- **YOUR GOAL**
From the first line to the last, repeat the data exactly and drop the pictures.

========

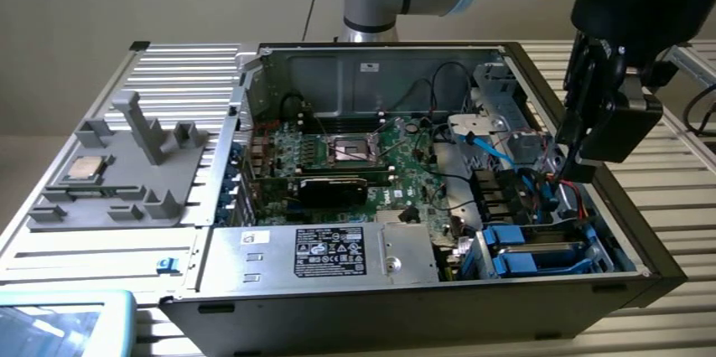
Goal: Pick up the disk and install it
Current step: 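Insert the first disk wire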
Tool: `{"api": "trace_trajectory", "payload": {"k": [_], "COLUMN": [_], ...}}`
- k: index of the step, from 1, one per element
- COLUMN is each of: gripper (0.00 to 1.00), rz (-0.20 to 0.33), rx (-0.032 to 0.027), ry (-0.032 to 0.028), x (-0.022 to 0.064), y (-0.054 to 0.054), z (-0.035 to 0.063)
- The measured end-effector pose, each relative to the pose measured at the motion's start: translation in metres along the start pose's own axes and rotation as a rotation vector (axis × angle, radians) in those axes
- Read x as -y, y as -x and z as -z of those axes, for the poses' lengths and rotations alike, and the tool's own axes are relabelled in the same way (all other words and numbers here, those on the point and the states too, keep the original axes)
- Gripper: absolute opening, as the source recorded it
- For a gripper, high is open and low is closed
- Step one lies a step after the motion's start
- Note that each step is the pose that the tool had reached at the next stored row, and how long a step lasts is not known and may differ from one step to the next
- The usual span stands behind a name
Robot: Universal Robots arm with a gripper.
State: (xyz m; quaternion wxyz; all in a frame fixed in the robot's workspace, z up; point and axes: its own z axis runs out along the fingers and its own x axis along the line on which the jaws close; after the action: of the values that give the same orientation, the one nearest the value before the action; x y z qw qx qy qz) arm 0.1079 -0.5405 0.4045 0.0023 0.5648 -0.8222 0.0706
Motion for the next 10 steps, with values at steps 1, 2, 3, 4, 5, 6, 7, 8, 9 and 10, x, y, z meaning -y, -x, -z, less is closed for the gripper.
{"api": "trace_trajectory", "payload": {"k": [1, 2, 3, 4, 5, 6, 7, 8, 9, 10], "gripper": [0.56, 0.56, 0.56, 0.56, 0.56, 0.56, 0.56, 0.56, 0.56, 0.56], "rz": [0.0, 0.0, 0.0, 0.0, 0.0, 0.0, 0.0, 0.0, 0.0, 0.0], "rx": [0.0011, 0.0013, 0.0015, 0.0017, 0.0019, 0.0021, 0.0024, 0.0026, 0.0027, 0.0027], "ry": [0.0004, 0.0005, 0.0006, 0.0007, 0.0008, 0.0008, 0.001, 0.001, 0.0011, 0.0011], "x": [0.0, 0.0, 0.0, 0.0, 0.0, 0.0, 0.0, 0.0, 0.0, 0.0], "y": [0.0, 0.0, 0.0, 0.0, 0.0, 0.0, 0.0, 0.0, 0.0, 0.0], "z": [0.0, 0.0, 0.0, 0.0, 0.0, 0.0, 0.0, 0.0, 0.0, 0.0]}}
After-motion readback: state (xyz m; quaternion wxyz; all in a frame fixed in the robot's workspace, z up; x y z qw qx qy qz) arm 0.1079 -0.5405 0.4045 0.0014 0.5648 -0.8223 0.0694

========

- **SOLUTION FOR THIS EXERCISE**
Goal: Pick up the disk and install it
Current step: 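Insert the first disk wire
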Tool: `{"api": "trace_trajectory", "payload": {"k": [_], "COLUMN": [_], ...}}`
- k: index of the step, from 1, one per element
- COLUMN is each of: gripper (0.00 to 1.00), rz (-0.20 to 0.33), rx (-0.032 to 0.027), ry (-0.032 to 0.028), x (-0.022 to 0.064), y (-0.054 to 0.054), z (-0.035 to 0.063)
- The measured end-effector pose, each relative to the pose measured at the motion's start: translation in metres along the start pose's own axes and rotation as a rotation vector (axis × angle, radians) in those axes
- Read x as -y, y as -x and z as -z of those axes, for the poses' lengths and rotations alike, and the tool's own axes are relabelled in the same way (all other words and numbers here, those on the point and the states too, keep the original axes)
- Gripper: absolute opening, as the source recorded it
- For a gripper, high is open and low is closed
- Step one lies a step after the motion's start
- Note that each step is the pose that the tool had reached at the next stored row, and how long a step lasts is not known and may differ from one step to the next
- The usual span stands behind a name
Robot: Universal Robots arm with a gripper.
State: (xyz m; quaternion wxyz; all in a frame fixed in the robot's workspace, z up; point and axes: its own z axis runs out along the fingers and its own x axis along the line on which the jaws close; after the action: of the values that give the same orientation, the one nearest the value before the action; x y z qw qx qy qz) arm 0.1079 -0.5405 0.4045 0.0023 0.5648 -0.8222 0.0706
Motion for the next 10 steps, with values at steps 1, 2, 3, 4, 5, 6, 7, 8, 9 and 10, x, y, z meaning -y, -x, -z, less is closed for the gripper.
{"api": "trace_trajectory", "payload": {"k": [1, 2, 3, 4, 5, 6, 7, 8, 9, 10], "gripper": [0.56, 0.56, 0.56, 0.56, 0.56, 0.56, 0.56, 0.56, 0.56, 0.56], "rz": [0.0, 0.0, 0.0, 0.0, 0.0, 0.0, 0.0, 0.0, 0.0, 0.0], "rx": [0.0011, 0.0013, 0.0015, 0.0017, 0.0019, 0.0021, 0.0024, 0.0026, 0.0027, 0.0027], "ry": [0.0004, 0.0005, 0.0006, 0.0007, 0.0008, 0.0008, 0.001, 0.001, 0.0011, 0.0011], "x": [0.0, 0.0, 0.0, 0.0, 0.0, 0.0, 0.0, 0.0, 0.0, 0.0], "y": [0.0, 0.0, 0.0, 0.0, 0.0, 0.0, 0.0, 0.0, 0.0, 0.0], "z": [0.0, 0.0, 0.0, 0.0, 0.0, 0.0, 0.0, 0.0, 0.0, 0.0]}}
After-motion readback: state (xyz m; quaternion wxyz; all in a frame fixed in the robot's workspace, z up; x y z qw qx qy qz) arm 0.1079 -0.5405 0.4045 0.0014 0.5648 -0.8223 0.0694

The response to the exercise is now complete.